Problem: Repeat all of the data precisely.

Source material:
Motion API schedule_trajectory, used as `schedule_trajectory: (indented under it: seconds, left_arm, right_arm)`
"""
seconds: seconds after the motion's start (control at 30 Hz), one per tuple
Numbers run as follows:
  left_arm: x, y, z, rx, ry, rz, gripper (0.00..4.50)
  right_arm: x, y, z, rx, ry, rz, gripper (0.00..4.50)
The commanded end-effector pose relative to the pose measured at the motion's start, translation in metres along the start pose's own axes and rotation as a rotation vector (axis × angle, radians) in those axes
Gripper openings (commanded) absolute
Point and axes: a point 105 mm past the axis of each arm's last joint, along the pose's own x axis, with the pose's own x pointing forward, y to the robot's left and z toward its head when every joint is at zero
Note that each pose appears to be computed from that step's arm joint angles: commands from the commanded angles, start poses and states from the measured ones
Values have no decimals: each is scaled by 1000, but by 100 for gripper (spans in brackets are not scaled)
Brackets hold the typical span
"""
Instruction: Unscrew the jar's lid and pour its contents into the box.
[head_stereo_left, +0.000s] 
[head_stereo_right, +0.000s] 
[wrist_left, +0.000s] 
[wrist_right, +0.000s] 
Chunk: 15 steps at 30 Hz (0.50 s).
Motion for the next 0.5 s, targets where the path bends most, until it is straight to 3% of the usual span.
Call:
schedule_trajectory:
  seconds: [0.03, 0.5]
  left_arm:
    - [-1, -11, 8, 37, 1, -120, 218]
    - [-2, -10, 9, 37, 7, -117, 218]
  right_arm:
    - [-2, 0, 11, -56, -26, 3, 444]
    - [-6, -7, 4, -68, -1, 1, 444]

Result of this task:
Motion API schedule_trajectory, used as `schedule_trajectory: (indented under it: seconds, left_arm, right_arm)`
"""
seconds: seconds after the motion's start (control at 30 Hz), one per tuple
Numbers run as follows:
  left_arm: x, y, z, rx, ry, rz, gripper (0.00..4.50)
  right_arm: x, y, z, rx, ry, rz, gripper (0.00..4.50)
The commanded end-effector pose relative to the pose measured at the motion's start, translation in metres along the start pose's own axes and rotation as a rotation vector (axis × angle, radians) in those axes
Gripper openings (commanded) absolute
Point and axes: a point 105 mm past the axis of each arm's last joint, along the pose's own x axis, with the pose's own x pointing forward, y to the robot's left and z toward its head when every joint is at zero
Note that each pose appears to be computed from that step's arm joint angles: commands from the commanded angles, start poses and states from the measured ones
Values have no decimals: each is scaled by 1000, but by 100 for gripper (spans in brackets are not scaled)
Brackets hold the typical span
"""
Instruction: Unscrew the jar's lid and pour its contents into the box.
[head_stereo_left, +0.000s] 
[head_stereo_right, +0.000s] 
[wrist_left, +0.000s] 
[wrist_right, +0.000s] 
Chunk: 15 steps at 30 Hz (0.50 s).
Motion for the next 0.5 s, targets where the path bends most, until it is straight to 3% of the usual span.
Call:
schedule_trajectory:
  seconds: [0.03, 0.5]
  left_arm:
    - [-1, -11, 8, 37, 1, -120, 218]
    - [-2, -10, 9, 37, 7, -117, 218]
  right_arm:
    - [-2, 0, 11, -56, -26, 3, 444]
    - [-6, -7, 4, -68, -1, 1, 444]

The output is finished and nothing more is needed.